[Start of section]

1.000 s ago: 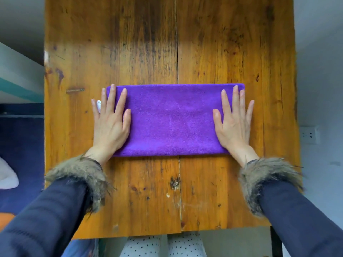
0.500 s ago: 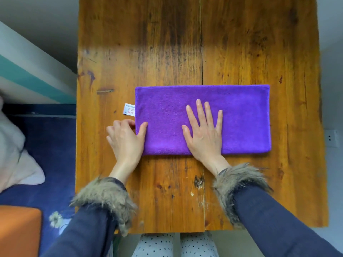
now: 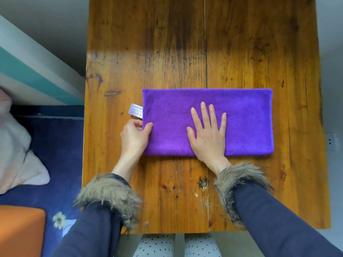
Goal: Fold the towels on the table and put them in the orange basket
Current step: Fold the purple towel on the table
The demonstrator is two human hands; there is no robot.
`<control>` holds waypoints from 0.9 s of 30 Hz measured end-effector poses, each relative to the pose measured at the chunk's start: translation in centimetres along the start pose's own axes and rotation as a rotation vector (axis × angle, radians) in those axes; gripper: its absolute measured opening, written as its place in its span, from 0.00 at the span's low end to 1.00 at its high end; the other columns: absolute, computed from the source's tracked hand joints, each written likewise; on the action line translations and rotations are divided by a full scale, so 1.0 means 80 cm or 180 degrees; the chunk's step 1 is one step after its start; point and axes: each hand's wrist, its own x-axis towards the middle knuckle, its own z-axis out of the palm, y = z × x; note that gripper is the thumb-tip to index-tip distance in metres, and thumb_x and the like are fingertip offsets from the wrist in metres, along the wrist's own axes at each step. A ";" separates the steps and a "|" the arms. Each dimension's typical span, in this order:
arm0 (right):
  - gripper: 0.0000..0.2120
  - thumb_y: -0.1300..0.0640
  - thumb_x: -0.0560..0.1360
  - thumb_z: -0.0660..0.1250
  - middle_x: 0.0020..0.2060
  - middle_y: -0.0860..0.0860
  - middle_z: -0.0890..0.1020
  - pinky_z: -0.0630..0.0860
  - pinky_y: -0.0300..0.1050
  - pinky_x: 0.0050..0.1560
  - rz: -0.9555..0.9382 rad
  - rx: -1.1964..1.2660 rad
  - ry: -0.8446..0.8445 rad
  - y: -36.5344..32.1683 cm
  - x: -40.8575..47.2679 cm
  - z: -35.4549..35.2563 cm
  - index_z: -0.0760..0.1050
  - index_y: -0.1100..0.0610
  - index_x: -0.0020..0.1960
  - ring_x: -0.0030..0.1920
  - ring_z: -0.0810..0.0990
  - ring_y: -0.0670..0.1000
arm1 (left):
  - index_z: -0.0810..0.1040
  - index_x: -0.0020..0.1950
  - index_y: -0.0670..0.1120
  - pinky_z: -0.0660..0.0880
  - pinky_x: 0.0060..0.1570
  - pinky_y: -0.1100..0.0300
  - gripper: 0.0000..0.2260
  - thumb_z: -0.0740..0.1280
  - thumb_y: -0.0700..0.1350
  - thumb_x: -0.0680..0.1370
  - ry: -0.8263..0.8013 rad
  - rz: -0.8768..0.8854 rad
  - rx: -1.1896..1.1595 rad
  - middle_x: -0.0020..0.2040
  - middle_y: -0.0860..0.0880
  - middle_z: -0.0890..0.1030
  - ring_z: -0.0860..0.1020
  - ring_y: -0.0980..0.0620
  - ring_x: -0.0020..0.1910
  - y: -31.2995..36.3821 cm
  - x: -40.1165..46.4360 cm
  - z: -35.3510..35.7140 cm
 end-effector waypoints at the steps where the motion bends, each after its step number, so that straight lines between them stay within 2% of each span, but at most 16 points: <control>1: 0.26 0.45 0.77 0.54 0.73 0.55 0.63 0.51 0.65 0.71 -0.0001 0.0000 0.0009 0.000 0.000 0.000 0.62 0.52 0.73 0.74 0.59 0.57 | 0.77 0.50 0.39 0.75 0.48 0.54 0.10 0.70 0.45 0.74 -0.0197 -0.0203 -0.0456 0.41 0.47 0.81 0.80 0.47 0.44 0.000 0.000 -0.005; 3: 0.26 0.45 0.77 0.54 0.73 0.55 0.63 0.51 0.65 0.71 -0.0013 -0.0001 0.0014 0.002 0.000 0.000 0.62 0.52 0.73 0.74 0.60 0.57 | 0.78 0.51 0.40 0.78 0.40 0.59 0.06 0.68 0.40 0.75 -0.0703 -0.0610 -0.1231 0.41 0.47 0.81 0.80 0.51 0.39 0.001 -0.004 -0.016; 5: 0.26 0.45 0.77 0.54 0.73 0.55 0.64 0.50 0.65 0.71 -0.0020 0.0056 -0.0091 0.001 -0.001 -0.002 0.63 0.52 0.73 0.74 0.60 0.57 | 0.78 0.50 0.42 0.78 0.37 0.63 0.04 0.67 0.37 0.76 -0.1101 -0.0810 -0.1438 0.43 0.47 0.81 0.79 0.53 0.38 0.007 -0.011 -0.026; 9: 0.27 0.44 0.77 0.50 0.75 0.54 0.59 0.44 0.61 0.72 -0.0075 0.0449 -0.0471 0.004 0.004 -0.019 0.60 0.51 0.74 0.75 0.55 0.55 | 0.79 0.54 0.41 0.80 0.34 0.61 0.08 0.67 0.35 0.75 -0.1179 -0.0705 -0.1493 0.47 0.46 0.82 0.81 0.52 0.40 0.024 -0.022 -0.039; 11: 0.25 0.47 0.79 0.53 0.76 0.52 0.55 0.41 0.54 0.73 -0.0014 0.1166 -0.0568 0.015 0.009 -0.036 0.58 0.52 0.75 0.76 0.50 0.52 | 0.78 0.55 0.41 0.79 0.33 0.61 0.09 0.68 0.36 0.75 -0.1174 -0.0564 -0.1431 0.49 0.46 0.82 0.81 0.53 0.38 0.036 -0.031 -0.039; 12: 0.24 0.51 0.80 0.55 0.76 0.52 0.56 0.43 0.48 0.74 0.0119 0.1673 -0.0568 0.023 0.011 -0.048 0.58 0.53 0.75 0.76 0.51 0.51 | 0.78 0.55 0.41 0.79 0.34 0.61 0.10 0.68 0.36 0.74 -0.1176 -0.0484 -0.1392 0.49 0.45 0.81 0.81 0.52 0.39 0.042 -0.037 -0.037; 14: 0.21 0.57 0.80 0.57 0.73 0.53 0.62 0.52 0.40 0.71 0.0519 0.2489 -0.0376 0.045 0.009 -0.073 0.64 0.55 0.72 0.73 0.59 0.50 | 0.78 0.55 0.41 0.77 0.37 0.61 0.10 0.69 0.36 0.74 -0.1168 -0.0372 -0.1365 0.49 0.44 0.79 0.77 0.50 0.42 0.059 -0.051 -0.028; 16: 0.18 0.60 0.79 0.58 0.67 0.53 0.71 0.65 0.39 0.66 0.0851 0.2890 -0.0129 0.073 0.000 -0.092 0.69 0.57 0.69 0.64 0.71 0.48 | 0.77 0.53 0.41 0.76 0.37 0.62 0.08 0.69 0.35 0.74 -0.1140 -0.0294 -0.1438 0.48 0.43 0.77 0.76 0.50 0.42 0.083 -0.068 -0.014; 18: 0.15 0.61 0.79 0.58 0.60 0.51 0.76 0.72 0.40 0.59 0.1191 0.3280 -0.0206 0.101 -0.010 -0.104 0.71 0.57 0.66 0.57 0.76 0.47 | 0.76 0.50 0.43 0.76 0.34 0.64 0.07 0.68 0.35 0.74 -0.1138 -0.0169 -0.1454 0.45 0.45 0.77 0.77 0.53 0.38 0.109 -0.085 0.009; 20: 0.13 0.61 0.79 0.58 0.53 0.51 0.79 0.77 0.44 0.53 0.1509 0.3706 -0.0390 0.129 -0.019 -0.107 0.73 0.57 0.63 0.53 0.78 0.49 | 0.75 0.48 0.44 0.74 0.32 0.65 0.07 0.68 0.34 0.74 -0.1174 0.0006 -0.1341 0.40 0.48 0.75 0.76 0.55 0.36 0.133 -0.101 0.040; 22: 0.12 0.61 0.80 0.57 0.47 0.51 0.78 0.79 0.40 0.44 0.1789 0.4080 -0.0529 0.153 -0.023 -0.107 0.73 0.57 0.62 0.48 0.79 0.50 | 0.75 0.49 0.44 0.72 0.28 0.68 0.08 0.68 0.34 0.74 -0.1195 0.0182 -0.1128 0.36 0.50 0.72 0.73 0.55 0.34 0.152 -0.112 0.077; 24: 0.12 0.61 0.80 0.56 0.46 0.52 0.77 0.79 0.38 0.40 0.1970 0.4200 -0.0592 0.173 -0.022 -0.105 0.72 0.59 0.62 0.44 0.78 0.49 | 0.75 0.52 0.43 0.73 0.28 0.67 0.10 0.69 0.35 0.73 -0.1149 0.0314 -0.0761 0.35 0.51 0.71 0.72 0.55 0.32 0.162 -0.119 0.117; 27: 0.12 0.60 0.81 0.56 0.46 0.54 0.78 0.78 0.45 0.46 0.2095 0.4132 -0.0644 0.192 -0.021 -0.099 0.73 0.61 0.60 0.44 0.78 0.51 | 0.76 0.53 0.43 0.78 0.41 0.55 0.11 0.70 0.37 0.72 -0.1096 0.0325 -0.0179 0.35 0.51 0.73 0.75 0.49 0.34 0.166 -0.126 0.167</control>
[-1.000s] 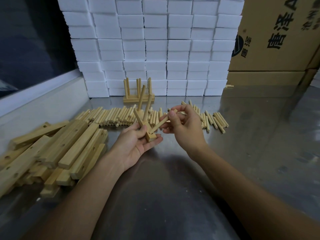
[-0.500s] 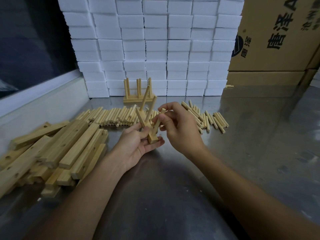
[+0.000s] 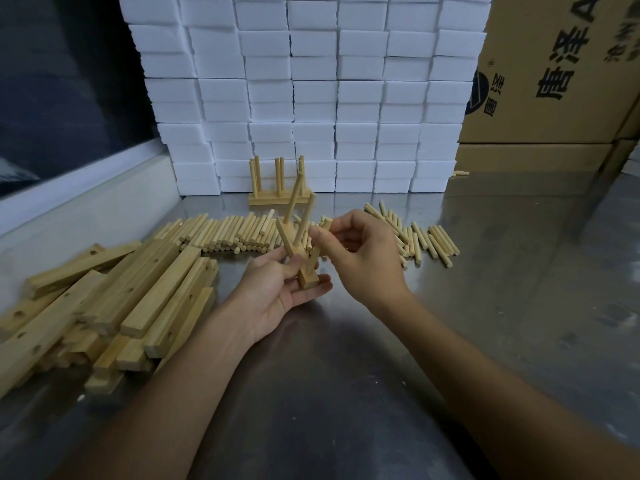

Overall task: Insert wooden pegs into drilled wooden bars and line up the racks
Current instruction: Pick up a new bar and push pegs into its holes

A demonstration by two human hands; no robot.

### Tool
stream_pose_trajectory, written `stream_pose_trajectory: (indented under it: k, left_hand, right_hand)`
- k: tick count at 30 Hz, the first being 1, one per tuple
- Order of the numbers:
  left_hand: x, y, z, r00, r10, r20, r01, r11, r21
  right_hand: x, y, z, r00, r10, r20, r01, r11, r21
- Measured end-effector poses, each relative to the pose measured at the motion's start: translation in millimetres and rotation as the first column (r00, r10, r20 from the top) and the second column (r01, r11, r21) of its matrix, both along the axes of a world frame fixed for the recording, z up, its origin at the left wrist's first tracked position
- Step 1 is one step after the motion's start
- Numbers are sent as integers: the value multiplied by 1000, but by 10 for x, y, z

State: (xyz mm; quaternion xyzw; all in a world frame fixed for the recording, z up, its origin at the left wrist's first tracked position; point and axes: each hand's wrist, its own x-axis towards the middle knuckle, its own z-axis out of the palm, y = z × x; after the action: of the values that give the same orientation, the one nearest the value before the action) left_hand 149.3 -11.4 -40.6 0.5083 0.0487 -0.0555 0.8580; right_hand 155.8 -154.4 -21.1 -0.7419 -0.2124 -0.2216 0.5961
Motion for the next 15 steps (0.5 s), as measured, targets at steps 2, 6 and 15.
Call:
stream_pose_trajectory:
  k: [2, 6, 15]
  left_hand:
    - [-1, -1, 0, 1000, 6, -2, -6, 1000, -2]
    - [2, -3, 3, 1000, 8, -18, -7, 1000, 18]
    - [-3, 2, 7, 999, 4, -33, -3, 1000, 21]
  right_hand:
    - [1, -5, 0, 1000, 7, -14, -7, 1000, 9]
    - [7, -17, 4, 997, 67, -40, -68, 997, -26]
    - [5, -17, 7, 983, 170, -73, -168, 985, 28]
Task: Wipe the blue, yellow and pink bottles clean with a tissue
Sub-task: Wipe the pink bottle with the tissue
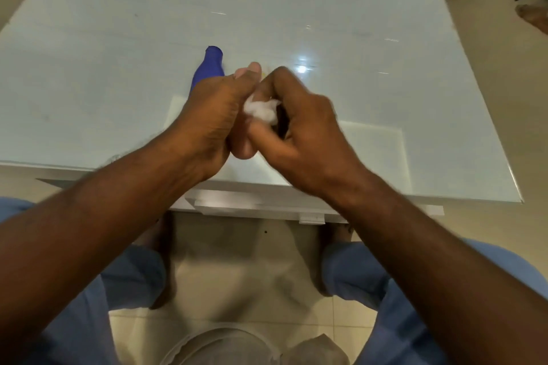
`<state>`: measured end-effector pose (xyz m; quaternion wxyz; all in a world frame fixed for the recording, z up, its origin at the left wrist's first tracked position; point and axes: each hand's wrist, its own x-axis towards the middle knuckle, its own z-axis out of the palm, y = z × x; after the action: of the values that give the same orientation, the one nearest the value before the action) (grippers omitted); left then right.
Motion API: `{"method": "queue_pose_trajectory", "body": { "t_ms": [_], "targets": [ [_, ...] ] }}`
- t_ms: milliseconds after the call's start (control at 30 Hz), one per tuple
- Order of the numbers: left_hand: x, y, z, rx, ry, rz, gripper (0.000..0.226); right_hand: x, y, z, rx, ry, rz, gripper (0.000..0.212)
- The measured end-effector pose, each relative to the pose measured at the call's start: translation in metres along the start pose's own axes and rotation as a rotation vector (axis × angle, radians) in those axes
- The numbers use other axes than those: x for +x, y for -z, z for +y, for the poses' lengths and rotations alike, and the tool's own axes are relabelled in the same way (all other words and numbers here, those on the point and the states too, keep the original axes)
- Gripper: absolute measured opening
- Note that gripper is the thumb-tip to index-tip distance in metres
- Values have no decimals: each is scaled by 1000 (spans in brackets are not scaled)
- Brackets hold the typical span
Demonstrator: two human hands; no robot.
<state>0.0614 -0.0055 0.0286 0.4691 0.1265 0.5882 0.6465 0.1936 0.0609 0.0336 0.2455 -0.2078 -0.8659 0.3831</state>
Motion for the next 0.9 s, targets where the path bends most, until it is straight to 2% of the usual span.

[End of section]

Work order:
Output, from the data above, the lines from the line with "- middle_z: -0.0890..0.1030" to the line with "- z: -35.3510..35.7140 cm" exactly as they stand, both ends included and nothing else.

Output for this exercise:
  - middle_z: -0.0890..0.1030
  - ring_z: -0.0860..0.1020
  - ring_y: -0.0980..0.0620
  - ring_x: -0.0020..0.1910
  - y: -31.2995..36.3821 cm
  - x: -40.1165..46.4360 cm
  - z: -35.3510..35.7140 cm

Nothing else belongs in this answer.